The primary story told by these data is one of strong positive trends in NDVI for large areas of the African Sahel over the last two decades of the 20th century; and Eklundh and Olsson conclude that the "increased vegetation, as suggested by the observed NDVI trend, could be part of the proposed tropical sink of carbon."

In conclusion, we note that as ever more data from various parts of the world are obtained and analyzed [see Greening of the Earth (Summary) in our Subject Index], it is becoming ever more clear that the CO2-induced "reverse desertification" theory of Idso (1982, 1986) is receiving ever more support in the way of real-world observations.

Keith and Craig Idso

References
Baldocchi, D., Falge, E., Gu, L.H., Olson, R., Hollinger, D., Running, S., Anthoni, P., Bernhofer, C., Davis, K., Evans, R., Fuentes, J., Goldstein, A., Katul, G., Law B., Lee, X.H., Malhi, Y., Meyers, T., Munger, W., Oechel, W., Paw U, K.T., Pilegaard, K., Schmid, H.P., Valentini, R., Verma, S., Vesala, T., Wilson, K. and Wofsy, S.  2001.  FLUXNET: A new tool to study the temporal and spatial variability of ecosystem-scale carbon dioxide, water vapor, and energy flux densities.  Bulletin of the American Meteorological Society 82: 2415-2434.

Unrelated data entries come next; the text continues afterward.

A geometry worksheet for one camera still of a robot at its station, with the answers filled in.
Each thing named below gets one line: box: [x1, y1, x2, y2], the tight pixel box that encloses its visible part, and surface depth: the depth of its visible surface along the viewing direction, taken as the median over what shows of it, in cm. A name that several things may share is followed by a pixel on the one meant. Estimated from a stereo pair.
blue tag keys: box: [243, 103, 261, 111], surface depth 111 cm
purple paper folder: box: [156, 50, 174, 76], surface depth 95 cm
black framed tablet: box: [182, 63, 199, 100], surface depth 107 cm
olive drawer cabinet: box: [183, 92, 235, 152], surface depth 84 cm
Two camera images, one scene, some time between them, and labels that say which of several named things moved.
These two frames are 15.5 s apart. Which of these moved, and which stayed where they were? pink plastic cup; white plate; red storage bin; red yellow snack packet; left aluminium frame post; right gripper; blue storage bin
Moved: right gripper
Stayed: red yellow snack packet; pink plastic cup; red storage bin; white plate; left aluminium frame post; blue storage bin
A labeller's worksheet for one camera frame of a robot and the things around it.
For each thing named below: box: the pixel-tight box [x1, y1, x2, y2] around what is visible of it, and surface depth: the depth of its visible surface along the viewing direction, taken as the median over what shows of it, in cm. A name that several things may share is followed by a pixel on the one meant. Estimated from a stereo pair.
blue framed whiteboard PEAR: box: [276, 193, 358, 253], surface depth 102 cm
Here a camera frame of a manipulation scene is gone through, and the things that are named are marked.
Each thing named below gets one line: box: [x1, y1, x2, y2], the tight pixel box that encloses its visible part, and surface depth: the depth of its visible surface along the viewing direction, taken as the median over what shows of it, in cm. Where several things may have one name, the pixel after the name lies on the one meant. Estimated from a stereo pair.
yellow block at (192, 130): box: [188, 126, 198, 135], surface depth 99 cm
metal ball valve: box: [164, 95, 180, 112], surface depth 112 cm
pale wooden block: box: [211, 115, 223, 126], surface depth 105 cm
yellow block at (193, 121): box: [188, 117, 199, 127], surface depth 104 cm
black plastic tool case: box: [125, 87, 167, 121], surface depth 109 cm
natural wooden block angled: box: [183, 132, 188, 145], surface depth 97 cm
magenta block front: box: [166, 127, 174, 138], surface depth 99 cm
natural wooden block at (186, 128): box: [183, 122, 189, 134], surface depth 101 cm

Eklundh, L. and Olssson, L.  2003.  Vegetation index trends for the African Sahel 1982-1999.  Geophysical Research Letters 30: 10.1029/2002GL016772.

Feng, X.  1999.  Trends in intrinsic water-use efficiency of natural trees for the past 100-200 years: A response to atmospheric CO2 concentration.  Geochimica et Cosmochimica Acta 63: 1891-1903.

Grunzweig, J.M., Lin, T., Rotenberg, E., Schwartz, A. and Yakir, D.  2003.  Carbon sequestration in arid-land forest.  Global Change Biology 9: 791-799.

Idso, S.B.  1982.  Carbon Dioxide: Friend or Foe?  IBR Press, Tempe, Arizona, USA.

Idso, S.B.  1986.  Industrial age leading to the greening of the Earth?  Nature 320: 22.

Idso, S.B. and Kimball, B.A.  2001.  CO2 enrichment of sour orange trees: 13 years and counting.  Environmental and Experimental Botany 46: 147-153.

Leavitt, S.W., Idso, S.B., Kimball, B.A., Burns, J.M., Sinha, A. and Stott, L.  2003.  The effect of long-term atmospheric CO2 enrichment on the intrinsic water-use efficiency of sour orange trees.  Chemosphere 50: 217-222.